With devastating numbers of transfemicides, the National Council to Prevent and Eradicate Discrimination (Conapred) and the Ministry of the Interior urged authorities to investigate with a gender and human rights approach. Likewise, Gloria Careaga, the Director of Fundación Arcoiris, said that paralegals and police departments should consider transphobia and gender in the analysis and treatment of these cases because they are comparatively more violent than other types of murders.

Careaga said, “transgender women pose the biggest threat to machismo culture in Mexico.” In other words, they experience two types of violence that derive from rejecting their masculinity and being a woman. She said,

“They are being killed not because of who they are but because of what they represent.”

Diaz said cisgender men in Mexico feel their sexulity and identity is threatened when they are attracted to transgender women because they fear their masculinity is challenged.

“Many cisgender men in Mexico feel like they are being tricked but there is no trick. We look like a woman, we act like a woman. They are attracted to women because we are women,” said Diaz.

Careaga agrees with Diaz and adds that when men question their sexuality, they start doubting their identity and feel the need to make that threat disappear.

To address their fear, the aggressor uses violence. This means that the murder is emotionally driven and incessant, making it way more violent, because the intention is “to make the woman disappear."

Women in Mexico are already being killed at overwhelming rates, normally by people that know them such as neighbors, family, and romantic partners. She explains that this same pattern can be seen in transfemicides, whereas, the majority of murders are committed by people whom the victim welcomed into their home.

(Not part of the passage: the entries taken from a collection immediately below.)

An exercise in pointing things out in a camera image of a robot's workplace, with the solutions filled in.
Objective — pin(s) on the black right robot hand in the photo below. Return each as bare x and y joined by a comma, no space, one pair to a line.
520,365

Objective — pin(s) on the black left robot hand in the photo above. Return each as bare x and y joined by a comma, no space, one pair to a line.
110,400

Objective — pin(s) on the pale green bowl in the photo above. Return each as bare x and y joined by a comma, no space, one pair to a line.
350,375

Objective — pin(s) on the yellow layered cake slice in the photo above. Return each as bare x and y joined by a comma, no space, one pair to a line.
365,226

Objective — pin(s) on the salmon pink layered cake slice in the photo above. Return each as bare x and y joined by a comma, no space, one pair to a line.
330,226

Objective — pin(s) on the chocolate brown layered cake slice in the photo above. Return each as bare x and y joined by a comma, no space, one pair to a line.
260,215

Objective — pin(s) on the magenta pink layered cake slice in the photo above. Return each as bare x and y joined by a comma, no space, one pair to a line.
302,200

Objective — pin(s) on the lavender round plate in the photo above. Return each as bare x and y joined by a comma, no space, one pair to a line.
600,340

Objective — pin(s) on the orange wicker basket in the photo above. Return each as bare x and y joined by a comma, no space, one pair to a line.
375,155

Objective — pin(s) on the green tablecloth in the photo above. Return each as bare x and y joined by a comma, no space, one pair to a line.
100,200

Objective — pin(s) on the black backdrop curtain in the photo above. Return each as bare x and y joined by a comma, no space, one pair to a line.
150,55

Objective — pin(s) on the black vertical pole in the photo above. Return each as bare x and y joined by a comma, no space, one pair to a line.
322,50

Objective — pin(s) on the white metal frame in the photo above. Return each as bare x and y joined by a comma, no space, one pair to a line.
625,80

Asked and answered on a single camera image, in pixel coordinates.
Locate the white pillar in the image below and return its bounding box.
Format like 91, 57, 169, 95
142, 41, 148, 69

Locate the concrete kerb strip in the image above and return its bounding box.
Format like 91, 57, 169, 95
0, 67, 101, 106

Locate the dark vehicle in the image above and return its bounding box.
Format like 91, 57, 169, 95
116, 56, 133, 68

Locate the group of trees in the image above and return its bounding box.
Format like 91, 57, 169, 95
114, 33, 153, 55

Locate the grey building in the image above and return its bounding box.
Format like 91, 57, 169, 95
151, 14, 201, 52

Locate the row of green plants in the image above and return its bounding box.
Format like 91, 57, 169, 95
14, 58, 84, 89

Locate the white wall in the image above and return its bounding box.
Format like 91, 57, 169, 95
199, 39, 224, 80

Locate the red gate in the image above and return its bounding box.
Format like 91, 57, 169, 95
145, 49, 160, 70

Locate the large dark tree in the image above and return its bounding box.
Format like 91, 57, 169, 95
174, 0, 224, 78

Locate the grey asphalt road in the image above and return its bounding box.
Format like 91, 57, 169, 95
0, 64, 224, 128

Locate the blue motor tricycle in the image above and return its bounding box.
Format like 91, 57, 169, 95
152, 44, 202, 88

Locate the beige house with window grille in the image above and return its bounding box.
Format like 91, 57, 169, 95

Quintana said that this is why it’s so important to educate people about filing a complaint against someone and suing them. She explains that many of her friends never file a complaint because they are discouraged and believe no one will care, so why waste their energy?

For this, her work as Director of the Tamaulipas Diversidad Vihda Trans Civil Association, has focused on guiding and assisting women through their lawsuits so justice is served.

“If not us then who? If not now then when?”

Ana Karen Lopez Quintana

Fundación Arcoíris and Fuera del Closet are in the forefront of pushing the current administration to educate Mexican citizens about gender from a young age because transgender women are taking the biggest hit in our society. Quintana and Diaz are just two of the many who experience the repercussions of a government that does not effectively address the deeply rooted violence against transgender women.